→ Records:
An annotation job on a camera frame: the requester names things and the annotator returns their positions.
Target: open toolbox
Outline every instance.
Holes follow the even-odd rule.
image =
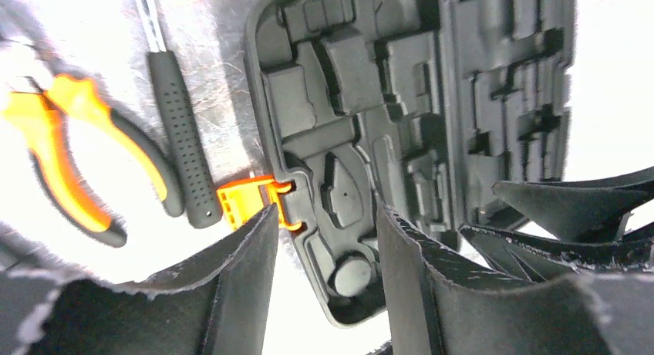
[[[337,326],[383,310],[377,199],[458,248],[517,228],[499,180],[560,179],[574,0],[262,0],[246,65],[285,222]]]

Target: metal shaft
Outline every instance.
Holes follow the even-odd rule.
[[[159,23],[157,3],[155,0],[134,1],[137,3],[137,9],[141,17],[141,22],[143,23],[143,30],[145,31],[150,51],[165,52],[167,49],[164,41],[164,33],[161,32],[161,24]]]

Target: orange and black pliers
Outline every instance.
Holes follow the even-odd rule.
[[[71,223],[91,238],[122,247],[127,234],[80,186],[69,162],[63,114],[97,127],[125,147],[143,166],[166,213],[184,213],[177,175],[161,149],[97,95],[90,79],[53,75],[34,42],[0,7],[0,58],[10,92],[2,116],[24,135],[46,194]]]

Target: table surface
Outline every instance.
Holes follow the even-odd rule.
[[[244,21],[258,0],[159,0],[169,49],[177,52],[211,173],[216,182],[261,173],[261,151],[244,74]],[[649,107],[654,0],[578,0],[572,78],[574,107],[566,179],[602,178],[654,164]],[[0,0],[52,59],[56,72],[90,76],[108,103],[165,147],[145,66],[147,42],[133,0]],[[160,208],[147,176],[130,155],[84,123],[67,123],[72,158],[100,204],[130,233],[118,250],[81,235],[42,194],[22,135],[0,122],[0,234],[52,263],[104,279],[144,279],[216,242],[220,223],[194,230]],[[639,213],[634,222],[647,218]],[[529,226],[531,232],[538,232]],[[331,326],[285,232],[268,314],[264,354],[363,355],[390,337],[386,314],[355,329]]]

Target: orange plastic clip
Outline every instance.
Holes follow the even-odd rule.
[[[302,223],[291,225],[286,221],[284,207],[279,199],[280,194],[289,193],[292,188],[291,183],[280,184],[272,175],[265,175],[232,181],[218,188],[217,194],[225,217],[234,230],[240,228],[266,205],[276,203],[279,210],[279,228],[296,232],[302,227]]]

==

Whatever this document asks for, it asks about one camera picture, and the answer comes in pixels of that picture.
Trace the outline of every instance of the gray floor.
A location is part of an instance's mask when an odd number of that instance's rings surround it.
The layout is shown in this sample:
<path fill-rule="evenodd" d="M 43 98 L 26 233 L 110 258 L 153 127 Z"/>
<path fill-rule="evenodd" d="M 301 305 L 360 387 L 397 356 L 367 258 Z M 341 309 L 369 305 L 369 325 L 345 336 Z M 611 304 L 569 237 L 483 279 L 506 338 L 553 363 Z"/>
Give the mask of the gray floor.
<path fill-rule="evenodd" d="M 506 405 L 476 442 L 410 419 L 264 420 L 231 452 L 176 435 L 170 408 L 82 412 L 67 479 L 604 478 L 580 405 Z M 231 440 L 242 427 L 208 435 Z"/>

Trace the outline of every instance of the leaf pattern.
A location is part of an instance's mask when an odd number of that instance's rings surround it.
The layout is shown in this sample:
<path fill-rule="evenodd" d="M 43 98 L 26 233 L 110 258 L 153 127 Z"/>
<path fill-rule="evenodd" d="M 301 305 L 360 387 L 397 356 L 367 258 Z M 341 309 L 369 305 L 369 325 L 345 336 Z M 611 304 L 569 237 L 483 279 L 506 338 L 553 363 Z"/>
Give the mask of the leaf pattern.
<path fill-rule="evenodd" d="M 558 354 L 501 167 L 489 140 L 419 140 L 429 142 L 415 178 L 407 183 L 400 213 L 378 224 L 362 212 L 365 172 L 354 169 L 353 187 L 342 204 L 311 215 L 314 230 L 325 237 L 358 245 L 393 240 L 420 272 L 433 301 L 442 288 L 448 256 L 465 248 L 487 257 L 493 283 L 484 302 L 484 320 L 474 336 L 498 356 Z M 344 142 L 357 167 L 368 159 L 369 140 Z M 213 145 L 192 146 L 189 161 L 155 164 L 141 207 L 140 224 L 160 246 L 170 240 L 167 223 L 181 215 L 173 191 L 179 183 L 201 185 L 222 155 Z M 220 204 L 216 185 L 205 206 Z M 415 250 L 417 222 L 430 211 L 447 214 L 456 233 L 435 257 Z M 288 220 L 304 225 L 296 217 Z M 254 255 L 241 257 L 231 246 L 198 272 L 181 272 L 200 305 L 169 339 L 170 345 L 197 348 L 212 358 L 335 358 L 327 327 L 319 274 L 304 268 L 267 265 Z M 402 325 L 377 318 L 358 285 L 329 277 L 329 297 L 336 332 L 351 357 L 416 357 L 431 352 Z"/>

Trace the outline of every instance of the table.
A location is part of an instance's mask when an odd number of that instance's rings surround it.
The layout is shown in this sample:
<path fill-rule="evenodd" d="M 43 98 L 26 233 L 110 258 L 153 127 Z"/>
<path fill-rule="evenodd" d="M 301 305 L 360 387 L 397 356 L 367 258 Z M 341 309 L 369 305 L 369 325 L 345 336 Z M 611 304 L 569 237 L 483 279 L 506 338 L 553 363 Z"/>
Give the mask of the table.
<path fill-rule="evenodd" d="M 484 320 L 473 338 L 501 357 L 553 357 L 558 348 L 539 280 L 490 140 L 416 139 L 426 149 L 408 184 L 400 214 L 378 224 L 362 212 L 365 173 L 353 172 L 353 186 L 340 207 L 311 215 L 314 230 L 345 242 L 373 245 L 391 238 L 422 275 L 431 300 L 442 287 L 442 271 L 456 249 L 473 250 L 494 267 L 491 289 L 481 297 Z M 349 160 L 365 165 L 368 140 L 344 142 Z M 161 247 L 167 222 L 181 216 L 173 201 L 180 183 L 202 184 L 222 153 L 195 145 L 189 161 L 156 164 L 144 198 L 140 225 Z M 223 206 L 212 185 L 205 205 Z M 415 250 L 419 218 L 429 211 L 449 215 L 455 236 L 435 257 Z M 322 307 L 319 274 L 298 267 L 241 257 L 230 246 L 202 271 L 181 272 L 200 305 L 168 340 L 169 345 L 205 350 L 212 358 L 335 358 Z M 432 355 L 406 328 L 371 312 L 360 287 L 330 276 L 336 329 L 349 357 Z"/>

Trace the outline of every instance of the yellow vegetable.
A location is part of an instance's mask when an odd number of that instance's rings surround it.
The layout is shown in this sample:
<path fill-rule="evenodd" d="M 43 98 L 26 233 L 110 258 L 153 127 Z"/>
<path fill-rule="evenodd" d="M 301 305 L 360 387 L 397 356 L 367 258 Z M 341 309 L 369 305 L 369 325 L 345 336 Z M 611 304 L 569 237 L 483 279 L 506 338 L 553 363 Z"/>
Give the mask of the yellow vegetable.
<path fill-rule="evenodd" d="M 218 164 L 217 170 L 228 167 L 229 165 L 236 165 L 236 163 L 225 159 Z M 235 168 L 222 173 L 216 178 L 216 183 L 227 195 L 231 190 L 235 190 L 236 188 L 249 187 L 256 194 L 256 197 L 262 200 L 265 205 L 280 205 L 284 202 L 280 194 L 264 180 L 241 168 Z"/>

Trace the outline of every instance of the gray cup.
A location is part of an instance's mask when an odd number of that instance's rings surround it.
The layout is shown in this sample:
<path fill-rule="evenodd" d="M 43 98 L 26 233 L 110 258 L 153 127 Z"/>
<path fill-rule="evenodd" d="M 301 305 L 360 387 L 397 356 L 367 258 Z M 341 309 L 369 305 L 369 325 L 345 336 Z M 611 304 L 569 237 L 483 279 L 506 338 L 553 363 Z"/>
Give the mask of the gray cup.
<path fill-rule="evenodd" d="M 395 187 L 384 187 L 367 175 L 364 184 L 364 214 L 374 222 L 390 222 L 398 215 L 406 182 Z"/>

→ How to complete this task:
Find every line in the records that uses the string "Target", then copy it.

→ Solution for this problem:
Target: open toolbox
Target: metal shaft
Target: orange and black pliers
Target: table surface
Target: orange plastic clip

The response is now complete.